WHAT TO WORK ON | Only one stretch of the records below should be repeated. It starts with the line containing "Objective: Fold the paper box" and goes on through the line containing "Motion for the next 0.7", exactly as written.

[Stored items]
· · · ·

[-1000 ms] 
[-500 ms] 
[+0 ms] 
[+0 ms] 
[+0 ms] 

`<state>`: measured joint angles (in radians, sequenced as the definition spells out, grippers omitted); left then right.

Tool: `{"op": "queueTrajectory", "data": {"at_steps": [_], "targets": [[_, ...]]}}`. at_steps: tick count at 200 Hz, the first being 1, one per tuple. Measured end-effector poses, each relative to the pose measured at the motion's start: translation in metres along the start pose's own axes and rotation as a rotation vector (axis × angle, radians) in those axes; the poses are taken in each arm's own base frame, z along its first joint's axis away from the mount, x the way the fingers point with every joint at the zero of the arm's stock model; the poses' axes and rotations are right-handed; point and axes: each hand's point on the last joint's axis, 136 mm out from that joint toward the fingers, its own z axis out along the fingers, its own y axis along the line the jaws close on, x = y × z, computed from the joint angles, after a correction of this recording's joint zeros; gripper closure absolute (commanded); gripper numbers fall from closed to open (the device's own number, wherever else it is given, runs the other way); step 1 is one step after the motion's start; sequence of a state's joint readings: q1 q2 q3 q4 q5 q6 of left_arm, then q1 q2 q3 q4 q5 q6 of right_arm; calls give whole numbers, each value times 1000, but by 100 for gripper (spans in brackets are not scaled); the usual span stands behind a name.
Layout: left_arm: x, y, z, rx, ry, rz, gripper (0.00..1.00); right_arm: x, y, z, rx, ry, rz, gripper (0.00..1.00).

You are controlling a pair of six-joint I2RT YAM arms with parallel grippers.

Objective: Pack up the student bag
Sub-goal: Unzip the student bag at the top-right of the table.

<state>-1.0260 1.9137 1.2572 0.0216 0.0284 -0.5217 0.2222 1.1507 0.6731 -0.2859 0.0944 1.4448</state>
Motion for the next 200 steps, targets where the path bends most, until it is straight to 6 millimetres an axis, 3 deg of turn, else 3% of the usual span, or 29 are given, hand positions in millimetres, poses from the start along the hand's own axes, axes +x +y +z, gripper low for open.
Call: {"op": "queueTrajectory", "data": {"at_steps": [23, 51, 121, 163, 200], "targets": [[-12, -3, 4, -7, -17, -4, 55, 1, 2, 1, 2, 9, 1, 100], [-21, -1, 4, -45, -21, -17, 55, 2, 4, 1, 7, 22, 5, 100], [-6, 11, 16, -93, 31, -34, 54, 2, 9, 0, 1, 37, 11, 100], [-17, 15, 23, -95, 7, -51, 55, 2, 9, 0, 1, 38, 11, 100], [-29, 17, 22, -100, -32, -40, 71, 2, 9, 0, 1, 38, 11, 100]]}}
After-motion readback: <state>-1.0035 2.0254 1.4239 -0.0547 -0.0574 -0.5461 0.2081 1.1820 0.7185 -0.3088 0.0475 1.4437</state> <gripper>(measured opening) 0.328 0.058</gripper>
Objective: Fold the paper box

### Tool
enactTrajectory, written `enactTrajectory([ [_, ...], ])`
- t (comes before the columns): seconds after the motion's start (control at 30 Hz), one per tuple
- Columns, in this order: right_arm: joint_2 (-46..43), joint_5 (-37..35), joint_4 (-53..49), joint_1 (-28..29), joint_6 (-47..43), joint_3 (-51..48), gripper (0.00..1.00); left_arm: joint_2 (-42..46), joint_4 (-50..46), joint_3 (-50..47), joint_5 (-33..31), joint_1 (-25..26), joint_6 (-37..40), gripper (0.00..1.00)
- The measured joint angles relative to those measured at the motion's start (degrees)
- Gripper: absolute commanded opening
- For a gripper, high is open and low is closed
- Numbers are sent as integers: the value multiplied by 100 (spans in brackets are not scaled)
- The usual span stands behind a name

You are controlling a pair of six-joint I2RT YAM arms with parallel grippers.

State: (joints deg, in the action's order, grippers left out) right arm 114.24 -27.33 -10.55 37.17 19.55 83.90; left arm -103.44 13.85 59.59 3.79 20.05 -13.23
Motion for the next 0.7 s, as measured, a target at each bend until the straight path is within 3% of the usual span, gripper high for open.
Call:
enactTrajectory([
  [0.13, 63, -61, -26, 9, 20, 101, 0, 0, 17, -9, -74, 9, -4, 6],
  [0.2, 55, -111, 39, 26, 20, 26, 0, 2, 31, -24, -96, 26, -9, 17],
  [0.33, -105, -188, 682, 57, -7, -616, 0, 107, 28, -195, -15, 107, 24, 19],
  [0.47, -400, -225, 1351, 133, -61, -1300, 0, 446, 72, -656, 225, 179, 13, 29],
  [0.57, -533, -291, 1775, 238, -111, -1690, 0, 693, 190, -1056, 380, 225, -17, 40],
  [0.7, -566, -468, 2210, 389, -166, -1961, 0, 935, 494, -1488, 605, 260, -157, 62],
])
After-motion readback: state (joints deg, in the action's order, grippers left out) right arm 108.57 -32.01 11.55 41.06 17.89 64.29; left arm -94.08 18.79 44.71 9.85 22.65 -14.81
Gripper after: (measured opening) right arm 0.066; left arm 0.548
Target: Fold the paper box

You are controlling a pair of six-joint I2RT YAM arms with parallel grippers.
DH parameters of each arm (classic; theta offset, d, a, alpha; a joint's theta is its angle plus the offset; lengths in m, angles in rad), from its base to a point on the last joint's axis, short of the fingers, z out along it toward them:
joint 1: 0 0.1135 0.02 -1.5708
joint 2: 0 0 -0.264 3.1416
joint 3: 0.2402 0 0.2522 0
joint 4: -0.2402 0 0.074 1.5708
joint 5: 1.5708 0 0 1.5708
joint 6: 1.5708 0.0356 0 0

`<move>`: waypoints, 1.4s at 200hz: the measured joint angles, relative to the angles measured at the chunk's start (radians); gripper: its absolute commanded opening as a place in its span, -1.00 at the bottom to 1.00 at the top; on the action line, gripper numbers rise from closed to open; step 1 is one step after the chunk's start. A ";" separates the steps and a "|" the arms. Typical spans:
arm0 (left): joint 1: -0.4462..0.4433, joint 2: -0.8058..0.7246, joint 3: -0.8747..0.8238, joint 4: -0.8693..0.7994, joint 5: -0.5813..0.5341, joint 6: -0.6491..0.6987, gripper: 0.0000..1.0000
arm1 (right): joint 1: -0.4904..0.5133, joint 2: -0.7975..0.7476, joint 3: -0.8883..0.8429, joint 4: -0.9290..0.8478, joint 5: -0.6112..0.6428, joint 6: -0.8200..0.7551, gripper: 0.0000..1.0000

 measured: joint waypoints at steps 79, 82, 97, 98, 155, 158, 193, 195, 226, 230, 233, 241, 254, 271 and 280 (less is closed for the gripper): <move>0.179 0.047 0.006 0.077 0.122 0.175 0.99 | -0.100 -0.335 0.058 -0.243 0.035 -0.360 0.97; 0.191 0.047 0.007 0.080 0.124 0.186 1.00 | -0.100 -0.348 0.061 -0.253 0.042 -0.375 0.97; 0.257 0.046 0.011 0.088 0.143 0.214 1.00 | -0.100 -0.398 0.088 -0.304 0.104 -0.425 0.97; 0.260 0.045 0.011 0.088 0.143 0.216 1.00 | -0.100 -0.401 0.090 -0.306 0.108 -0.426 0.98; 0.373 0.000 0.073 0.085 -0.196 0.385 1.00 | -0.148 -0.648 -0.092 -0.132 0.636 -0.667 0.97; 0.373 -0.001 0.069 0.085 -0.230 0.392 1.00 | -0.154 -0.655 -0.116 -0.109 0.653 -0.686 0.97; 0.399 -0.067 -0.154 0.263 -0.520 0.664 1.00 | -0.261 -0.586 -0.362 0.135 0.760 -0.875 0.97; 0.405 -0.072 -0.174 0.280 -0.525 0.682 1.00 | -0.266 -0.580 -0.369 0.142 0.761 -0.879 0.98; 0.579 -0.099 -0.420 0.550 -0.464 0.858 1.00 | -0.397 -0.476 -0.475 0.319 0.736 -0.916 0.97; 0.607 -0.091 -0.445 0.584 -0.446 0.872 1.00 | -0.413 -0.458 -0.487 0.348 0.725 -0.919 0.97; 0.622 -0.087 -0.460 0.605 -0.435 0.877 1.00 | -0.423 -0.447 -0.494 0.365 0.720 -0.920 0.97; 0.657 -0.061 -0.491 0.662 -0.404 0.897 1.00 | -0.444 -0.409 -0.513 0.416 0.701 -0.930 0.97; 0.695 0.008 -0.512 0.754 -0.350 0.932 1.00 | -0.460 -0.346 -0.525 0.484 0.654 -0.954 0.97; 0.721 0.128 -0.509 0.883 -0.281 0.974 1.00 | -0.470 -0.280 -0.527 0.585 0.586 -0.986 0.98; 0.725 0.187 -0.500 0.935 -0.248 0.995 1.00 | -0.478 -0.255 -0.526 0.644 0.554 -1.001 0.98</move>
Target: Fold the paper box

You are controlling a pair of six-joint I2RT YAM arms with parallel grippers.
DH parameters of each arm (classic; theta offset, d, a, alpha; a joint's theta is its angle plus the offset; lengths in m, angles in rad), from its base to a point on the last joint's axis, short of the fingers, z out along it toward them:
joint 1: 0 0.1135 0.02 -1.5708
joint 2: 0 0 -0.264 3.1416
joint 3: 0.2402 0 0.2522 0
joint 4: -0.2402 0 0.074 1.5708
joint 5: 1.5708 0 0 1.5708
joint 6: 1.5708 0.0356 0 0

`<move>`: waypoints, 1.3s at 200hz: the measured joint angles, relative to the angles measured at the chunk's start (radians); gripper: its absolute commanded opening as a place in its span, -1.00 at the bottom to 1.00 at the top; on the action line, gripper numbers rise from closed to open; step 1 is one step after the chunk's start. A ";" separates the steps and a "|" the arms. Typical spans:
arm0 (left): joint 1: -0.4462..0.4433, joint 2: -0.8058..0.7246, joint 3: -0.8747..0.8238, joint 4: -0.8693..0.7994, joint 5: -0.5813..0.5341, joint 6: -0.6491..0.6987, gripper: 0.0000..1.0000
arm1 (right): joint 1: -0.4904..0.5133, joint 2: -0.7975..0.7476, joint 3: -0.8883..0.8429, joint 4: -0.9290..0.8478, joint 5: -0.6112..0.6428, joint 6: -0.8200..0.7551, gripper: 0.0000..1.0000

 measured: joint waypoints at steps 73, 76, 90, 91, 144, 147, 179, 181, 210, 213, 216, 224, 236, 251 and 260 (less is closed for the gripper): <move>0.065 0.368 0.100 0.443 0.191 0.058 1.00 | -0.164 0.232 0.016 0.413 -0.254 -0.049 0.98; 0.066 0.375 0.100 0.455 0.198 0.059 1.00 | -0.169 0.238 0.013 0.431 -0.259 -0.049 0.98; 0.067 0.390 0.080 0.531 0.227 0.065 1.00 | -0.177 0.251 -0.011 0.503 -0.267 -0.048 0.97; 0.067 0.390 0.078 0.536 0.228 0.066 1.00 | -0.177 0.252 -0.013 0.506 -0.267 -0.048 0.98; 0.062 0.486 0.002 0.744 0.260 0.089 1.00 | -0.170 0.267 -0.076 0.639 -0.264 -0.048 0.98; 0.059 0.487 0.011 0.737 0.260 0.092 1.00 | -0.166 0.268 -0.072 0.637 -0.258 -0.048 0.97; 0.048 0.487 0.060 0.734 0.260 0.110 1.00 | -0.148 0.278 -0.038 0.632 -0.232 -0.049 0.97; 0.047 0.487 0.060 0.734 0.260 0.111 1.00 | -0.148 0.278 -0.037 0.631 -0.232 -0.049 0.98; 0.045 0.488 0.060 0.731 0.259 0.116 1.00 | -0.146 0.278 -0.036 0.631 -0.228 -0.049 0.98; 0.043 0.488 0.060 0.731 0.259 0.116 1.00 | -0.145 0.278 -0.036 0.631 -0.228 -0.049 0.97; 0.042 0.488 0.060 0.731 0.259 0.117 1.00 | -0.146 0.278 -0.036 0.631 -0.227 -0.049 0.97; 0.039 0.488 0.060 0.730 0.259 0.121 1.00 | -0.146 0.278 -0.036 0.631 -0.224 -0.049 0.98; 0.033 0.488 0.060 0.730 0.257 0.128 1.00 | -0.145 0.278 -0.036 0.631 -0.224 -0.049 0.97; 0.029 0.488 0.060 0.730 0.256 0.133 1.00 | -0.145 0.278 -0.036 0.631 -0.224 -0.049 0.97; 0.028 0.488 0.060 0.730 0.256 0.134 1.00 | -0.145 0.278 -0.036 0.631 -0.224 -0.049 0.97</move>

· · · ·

TASK RESULT |
Objective: Fold the paper box

### Tool
enactTrajectory, written `enactTrajectory([ [_, ...], ])`
- t (comes before the columns): seconds after the motion's start (control at 30 Hz), one per tuple
- Columns, in this order: right_arm: joint_2 (-46..43), joint_5 (-37..35), joint_4 (-53..49), joint_1 (-28..29), joint_6 (-47..43), joint_3 (-51..48), gripper (0.00..1.00); left_arm: joint_2 (-42..46), joint_4 (-50..46), joint_3 (-50..47), joint_5 (-33..31), joint_1 (-25..26), joint_6 (-37..40), gripper (0.00..1.00)
- The measured joint angles relative to those measured at the motion's start (degrees)
- Gripper: absolute commanded opening
- For a gripper, high is open and low is closed
- Numbers are sent as integers: the value multiplied by 100 (spans in brackets are not scaled)
- The usual span stands behind a name

You are controlling a pair of six-joint I2RT YAM arms with parallel grippers.

State: (joints deg, in the action's order, grippers left out) right arm 114.24 -27.33 -10.55 37.17 19.55 83.90; left arm -103.44 13.85 59.59 3.79 20.05 -13.23
Motion for the next 0.7 s, as measured, a target at each bend until the straight path is within 3% of the usual span, gripper high for open.

This concludes the answer to the exercise.